• What needs to be done: Exclude the pictures and reproduce the remaining data exactly as written.
******
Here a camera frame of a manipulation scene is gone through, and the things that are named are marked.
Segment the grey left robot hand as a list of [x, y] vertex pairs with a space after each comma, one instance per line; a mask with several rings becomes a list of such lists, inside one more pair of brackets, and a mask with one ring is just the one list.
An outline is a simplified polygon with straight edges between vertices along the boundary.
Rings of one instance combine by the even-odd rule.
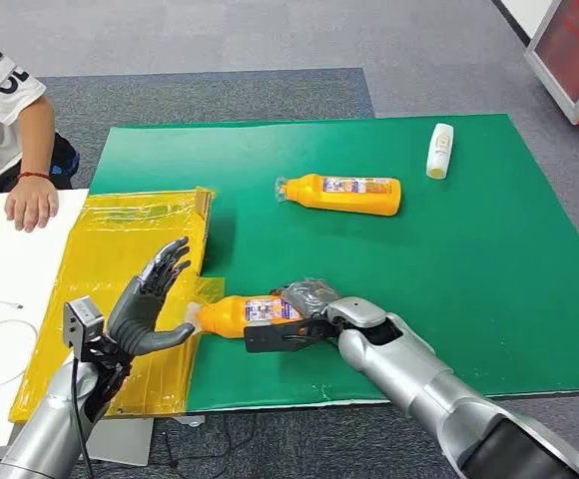
[[183, 322], [172, 330], [157, 331], [156, 323], [167, 294], [191, 265], [188, 238], [169, 242], [133, 276], [117, 299], [107, 322], [107, 334], [123, 351], [141, 356], [178, 346], [195, 332]]

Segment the person's hand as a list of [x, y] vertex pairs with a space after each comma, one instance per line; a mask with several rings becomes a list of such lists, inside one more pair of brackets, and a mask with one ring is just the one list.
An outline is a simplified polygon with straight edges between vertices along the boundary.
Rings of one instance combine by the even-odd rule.
[[16, 231], [30, 233], [45, 228], [59, 208], [57, 189], [39, 175], [22, 176], [8, 194], [5, 213]]

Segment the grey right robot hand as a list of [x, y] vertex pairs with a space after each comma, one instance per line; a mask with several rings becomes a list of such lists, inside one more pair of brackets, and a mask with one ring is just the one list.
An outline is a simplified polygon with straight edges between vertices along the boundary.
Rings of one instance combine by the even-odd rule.
[[328, 306], [342, 298], [339, 291], [320, 278], [296, 280], [271, 289], [270, 293], [280, 299], [281, 318], [285, 321], [311, 319], [330, 323]]
******
• Output for this task:
Here a camera frame of a manipulation scene is gone through, and the things that are named are marked.
Segment the grey left robot hand as a list of [x, y] vertex pairs with a space after each comma, one instance per line; a mask with several rings becomes a list of such lists, inside one more pair of brackets, and a mask with one ring is just the one list.
An outline is a simplified polygon with straight edges between vertices along the boundary.
Rings of one instance combine by the even-odd rule.
[[183, 322], [172, 330], [157, 331], [156, 323], [167, 294], [191, 265], [188, 238], [169, 242], [133, 276], [117, 299], [107, 322], [107, 334], [123, 351], [141, 356], [178, 346], [195, 332]]

Segment the person's hand as a list of [x, y] vertex pairs with a space after each comma, one instance per line; a mask with several rings becomes a list of such lists, inside one more pair of brackets, and a mask with one ring is just the one list.
An outline is a simplified polygon with straight edges between vertices along the boundary.
Rings of one instance combine by the even-odd rule.
[[16, 231], [30, 233], [45, 228], [59, 208], [57, 189], [39, 175], [22, 176], [8, 194], [5, 213]]

Segment the grey right robot hand as a list of [x, y] vertex pairs with a space after each comma, one instance per line; a mask with several rings becomes a list of such lists, inside one more pair of brackets, and a mask with one ring is just the one list.
An outline is a simplified polygon with straight edges between vertices along the boundary.
Rings of one instance combine by the even-odd rule.
[[328, 306], [342, 298], [339, 291], [320, 278], [296, 280], [271, 289], [270, 293], [280, 299], [281, 318], [285, 321], [311, 319], [330, 323]]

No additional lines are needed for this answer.